Quantum-enhanced Information Retrieval from Reflective Intelligent Surfaces
Shiqian Guo, Tingxiang Ji, Jianqing Liu
TL;DR
The paper tackles energy-constrained backscatter information retrieval by introducing a time-resolving quantum receiver fed by multi-color probing and RIS-based modulation to surpass the standard quantum limit (SQL) for large-alphabet readout. It proposes a practical scheme that relies on coherent multi-color probes and an adaptive displacement receiver, optimized via Bayesian MAP updates, to discriminate RIS-encoded symbols. Simulations show the approach beats the SQL for modulations up to $M=2^8$, achieving about 2x energy savings or a $\sqrt{2}$ improvement in reading distance, with two spectral modes found to be sufficient. This work improves the feasibility of high-capacity, energy-efficient passive backscatter systems and highlights a viable path toward practical quantum-enhanced information retrieval.
Abstract
Information retrieval from passive backscatter systems is widely used in digital applications with tight energy budgets, short communication distances, and low data rates.
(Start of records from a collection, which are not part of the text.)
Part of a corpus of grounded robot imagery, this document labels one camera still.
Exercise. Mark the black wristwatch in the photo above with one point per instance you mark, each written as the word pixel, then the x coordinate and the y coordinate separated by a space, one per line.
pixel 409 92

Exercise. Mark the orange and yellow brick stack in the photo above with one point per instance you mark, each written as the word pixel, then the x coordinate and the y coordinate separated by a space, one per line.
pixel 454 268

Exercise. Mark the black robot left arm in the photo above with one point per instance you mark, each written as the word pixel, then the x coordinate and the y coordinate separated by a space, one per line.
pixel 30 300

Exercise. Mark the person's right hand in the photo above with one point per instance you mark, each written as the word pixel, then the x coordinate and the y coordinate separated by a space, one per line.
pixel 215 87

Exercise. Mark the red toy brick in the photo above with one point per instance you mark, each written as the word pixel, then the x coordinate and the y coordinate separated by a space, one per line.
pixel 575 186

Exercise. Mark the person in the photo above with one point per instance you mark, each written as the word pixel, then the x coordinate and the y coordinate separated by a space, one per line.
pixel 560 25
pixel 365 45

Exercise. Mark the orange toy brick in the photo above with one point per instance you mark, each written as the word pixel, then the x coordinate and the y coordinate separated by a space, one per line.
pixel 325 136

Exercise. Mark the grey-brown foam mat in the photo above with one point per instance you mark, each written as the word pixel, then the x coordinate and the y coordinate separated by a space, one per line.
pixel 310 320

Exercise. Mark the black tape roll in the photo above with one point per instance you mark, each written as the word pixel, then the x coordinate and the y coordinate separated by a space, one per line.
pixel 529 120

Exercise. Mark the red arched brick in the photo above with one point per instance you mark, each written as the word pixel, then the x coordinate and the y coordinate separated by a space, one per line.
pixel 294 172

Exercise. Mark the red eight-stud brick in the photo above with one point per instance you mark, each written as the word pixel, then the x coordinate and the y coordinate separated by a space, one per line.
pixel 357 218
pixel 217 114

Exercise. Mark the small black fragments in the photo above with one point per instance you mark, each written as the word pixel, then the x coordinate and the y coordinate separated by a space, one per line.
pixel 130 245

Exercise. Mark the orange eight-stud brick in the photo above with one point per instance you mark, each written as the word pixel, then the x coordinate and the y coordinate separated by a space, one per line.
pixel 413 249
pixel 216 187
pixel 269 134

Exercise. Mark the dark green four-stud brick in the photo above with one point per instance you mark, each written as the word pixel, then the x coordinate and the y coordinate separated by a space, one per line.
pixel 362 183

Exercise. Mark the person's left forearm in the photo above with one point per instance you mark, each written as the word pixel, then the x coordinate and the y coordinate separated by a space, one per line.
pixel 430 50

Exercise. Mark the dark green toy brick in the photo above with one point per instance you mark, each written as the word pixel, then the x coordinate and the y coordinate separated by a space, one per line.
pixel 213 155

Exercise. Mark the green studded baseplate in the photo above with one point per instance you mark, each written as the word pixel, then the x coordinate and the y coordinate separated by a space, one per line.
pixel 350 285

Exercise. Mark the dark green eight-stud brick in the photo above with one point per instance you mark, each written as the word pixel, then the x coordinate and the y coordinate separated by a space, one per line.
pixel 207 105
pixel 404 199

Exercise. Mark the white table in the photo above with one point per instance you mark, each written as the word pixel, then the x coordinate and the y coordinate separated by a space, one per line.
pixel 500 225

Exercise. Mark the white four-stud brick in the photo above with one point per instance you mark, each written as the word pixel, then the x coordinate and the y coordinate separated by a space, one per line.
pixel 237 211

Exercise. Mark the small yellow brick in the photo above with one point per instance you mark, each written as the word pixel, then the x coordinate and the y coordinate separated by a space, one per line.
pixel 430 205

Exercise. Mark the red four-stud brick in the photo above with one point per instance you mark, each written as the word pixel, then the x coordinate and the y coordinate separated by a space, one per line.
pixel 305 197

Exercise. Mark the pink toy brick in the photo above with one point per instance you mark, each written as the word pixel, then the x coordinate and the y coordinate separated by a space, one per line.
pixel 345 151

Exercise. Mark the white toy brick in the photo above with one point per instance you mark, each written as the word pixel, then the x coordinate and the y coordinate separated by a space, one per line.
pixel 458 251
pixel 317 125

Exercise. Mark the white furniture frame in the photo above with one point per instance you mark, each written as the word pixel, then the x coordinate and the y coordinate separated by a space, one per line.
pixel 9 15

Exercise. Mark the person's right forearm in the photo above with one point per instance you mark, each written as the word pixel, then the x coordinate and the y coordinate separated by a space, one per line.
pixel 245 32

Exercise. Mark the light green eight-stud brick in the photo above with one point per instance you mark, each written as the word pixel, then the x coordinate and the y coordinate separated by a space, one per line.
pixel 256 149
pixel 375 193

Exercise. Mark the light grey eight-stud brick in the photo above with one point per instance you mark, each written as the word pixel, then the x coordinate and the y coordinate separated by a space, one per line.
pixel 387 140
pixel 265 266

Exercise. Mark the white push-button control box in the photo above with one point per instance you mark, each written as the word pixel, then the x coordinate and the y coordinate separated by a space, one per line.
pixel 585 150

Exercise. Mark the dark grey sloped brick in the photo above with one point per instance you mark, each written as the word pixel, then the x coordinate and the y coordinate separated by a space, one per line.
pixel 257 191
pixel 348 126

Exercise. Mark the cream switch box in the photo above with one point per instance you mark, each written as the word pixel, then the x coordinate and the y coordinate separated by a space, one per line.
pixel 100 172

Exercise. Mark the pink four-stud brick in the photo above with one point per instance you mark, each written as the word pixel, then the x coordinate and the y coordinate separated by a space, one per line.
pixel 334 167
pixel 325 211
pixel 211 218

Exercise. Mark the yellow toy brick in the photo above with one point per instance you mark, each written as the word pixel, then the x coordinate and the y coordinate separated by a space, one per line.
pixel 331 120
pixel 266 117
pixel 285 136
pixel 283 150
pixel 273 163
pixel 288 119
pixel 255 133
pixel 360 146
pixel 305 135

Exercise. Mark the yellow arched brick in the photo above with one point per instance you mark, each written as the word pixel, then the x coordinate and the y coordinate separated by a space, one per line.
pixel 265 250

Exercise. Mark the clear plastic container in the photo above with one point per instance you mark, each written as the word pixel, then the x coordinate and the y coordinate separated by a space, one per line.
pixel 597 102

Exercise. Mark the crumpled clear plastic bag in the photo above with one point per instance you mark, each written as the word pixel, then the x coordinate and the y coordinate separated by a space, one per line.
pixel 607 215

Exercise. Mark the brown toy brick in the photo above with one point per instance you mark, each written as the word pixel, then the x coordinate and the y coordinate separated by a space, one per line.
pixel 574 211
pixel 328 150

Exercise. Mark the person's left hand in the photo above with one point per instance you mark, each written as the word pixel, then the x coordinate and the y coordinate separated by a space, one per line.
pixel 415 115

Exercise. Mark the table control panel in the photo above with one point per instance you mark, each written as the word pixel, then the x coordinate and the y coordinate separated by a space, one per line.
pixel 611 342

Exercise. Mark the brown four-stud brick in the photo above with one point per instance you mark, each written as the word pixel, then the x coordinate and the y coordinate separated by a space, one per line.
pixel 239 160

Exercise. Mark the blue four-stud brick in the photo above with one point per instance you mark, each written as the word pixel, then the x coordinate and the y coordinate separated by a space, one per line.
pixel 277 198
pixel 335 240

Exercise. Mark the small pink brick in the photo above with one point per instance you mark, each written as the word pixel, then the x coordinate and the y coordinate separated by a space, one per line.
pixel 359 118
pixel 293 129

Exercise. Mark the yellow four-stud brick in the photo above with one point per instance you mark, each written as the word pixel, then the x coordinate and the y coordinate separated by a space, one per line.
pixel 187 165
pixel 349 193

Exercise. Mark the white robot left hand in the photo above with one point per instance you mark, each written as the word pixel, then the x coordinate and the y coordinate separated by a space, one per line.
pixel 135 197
Due to the fundamental limits of classical wireless receivers, the achievable data rate cannot be increased without compromising either energy efficiency or communication range, thereby hindering the broader adoption of this technology. In this work, we present a novel time-resolving quantum receiver combined with a multi-mode probing signal to extract large-alphabet information modulated by a passive reconfigurable intelligent surface (RIS). The adaptive nature of the proposed receiver yields significant quantum advantages over classical receivers without relying on complex or fragile quantum resources such as entanglement. Simulation results show that the proposed technique surpasses the classical standard quantum limit (SQL) for modulation sizes up to M = 2^8, meanwhile halving the probing energy or increasing the communication distance by a factor of 1.41.